Clinical background
From an engineering perspective, the human heart can be understood as a muscle displacement pump. After a myocardial infarction, the infarcted region of the heart muscle may become non-contractile and dilate to a ventricular aneurysm (Figure 1 left). These changes in contractility and shape impair the ability of the heart muscle to pump blood. To restore the pumping function in these patients, surgical ventricular reconstruction (SVR) was developed, a surgery, where the scarred region of the heart muscle is removed to restore the normal shape, volume, and contraction of the heart (Figure 1 middle and right). For effective surgery, optimal treatment planning is essential.
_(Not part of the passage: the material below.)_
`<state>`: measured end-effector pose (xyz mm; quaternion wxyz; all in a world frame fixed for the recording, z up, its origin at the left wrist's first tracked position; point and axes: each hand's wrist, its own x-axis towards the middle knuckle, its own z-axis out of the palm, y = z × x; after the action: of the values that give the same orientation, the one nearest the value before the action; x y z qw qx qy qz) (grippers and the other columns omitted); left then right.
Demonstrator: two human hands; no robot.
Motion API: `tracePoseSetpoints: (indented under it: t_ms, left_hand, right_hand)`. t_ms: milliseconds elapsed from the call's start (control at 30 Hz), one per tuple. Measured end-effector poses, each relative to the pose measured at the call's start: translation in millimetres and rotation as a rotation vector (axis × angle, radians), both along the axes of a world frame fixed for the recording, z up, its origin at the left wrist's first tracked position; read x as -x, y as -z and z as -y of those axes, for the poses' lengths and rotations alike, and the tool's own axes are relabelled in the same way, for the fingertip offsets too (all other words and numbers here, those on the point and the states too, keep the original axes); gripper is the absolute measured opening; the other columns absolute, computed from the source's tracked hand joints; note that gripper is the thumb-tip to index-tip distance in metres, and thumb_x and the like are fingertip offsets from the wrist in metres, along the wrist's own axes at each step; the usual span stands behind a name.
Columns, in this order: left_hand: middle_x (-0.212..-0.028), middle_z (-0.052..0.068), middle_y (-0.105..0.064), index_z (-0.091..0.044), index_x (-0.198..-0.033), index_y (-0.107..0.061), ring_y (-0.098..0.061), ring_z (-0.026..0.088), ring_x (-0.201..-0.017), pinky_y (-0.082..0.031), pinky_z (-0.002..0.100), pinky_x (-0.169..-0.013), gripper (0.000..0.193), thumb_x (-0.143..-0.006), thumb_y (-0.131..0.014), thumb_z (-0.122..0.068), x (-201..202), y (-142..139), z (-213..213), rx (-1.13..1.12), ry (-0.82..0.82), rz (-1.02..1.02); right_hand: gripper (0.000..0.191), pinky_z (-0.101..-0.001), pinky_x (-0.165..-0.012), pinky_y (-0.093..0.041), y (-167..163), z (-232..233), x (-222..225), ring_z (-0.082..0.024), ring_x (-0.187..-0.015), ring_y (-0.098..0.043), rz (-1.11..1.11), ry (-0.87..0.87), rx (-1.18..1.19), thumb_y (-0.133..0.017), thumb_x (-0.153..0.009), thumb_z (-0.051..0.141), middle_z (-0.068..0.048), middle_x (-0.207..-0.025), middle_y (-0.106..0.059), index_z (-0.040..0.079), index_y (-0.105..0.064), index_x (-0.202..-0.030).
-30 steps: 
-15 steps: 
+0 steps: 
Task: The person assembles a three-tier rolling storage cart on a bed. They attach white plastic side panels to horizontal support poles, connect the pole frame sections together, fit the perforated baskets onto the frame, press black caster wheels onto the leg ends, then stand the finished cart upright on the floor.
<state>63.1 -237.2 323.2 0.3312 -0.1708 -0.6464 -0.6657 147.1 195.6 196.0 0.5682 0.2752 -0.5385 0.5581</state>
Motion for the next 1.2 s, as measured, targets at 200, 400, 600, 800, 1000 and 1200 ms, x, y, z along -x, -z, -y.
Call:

Project goals – development of a design assistant system for surgery
- The goal of this project is to develop a multi-component, computer-aided assistance system to optimize the individual design of the heart as muscle displacement pump in SVR
- This includes a virtual surgery model, fluid and solid models to estimate the hemodynamics and tissue mechanics, and a neural network to predict the patient symptoms after surgery
Virtual surgery model
The virtual surgery model serves to perform the surgery in silico, providing the option to test different treatment variations, as follows:
- Estimate the zero-pressure state of the heart with finite element analysis
- Virtually remove the scarred myocardial wall with the software Geomagic Freeform Plus as haptic interface
- Virtual sew the myocardial wall by using position-based dynamics
- Model the post-operative contraction via graph neural network trained on retrospective data
Modeling ventricular mechanics
- To model the ventricular mechanics, cardiac computed tomography data is used to segment the heart anatomy and contraction
- The blood flow is modeled with computational fluid dynamics and the tissue mechanics with finite element analysis
- Major mechanical target parameters are energetic efficiency, ventricular washout and global longitudinal strain
Clinical outcome prediction
- To estimate the surgical outcome in terms of improvement of patient symptoms measured in the New York Heart Association (NYHA) class, a neural network will be trained
Our publications on the topic to date
[1] Goubergrits L, Vellguth K, Obermeier L, Schlief A, Tautz L, Bruening J, Lamecker H, Szengel A, Nemchyna O, Knosalla C, Kuehne T, Solowjowa N. CT-Based Analysis of Left Ventricular Hemodynamics Using Statistical Shape Modeling and Computational Fluid Dynamics. Front Cardiovasc Med. 2022; 9:901902. doi: 10.3389/fcvm.2022.901902.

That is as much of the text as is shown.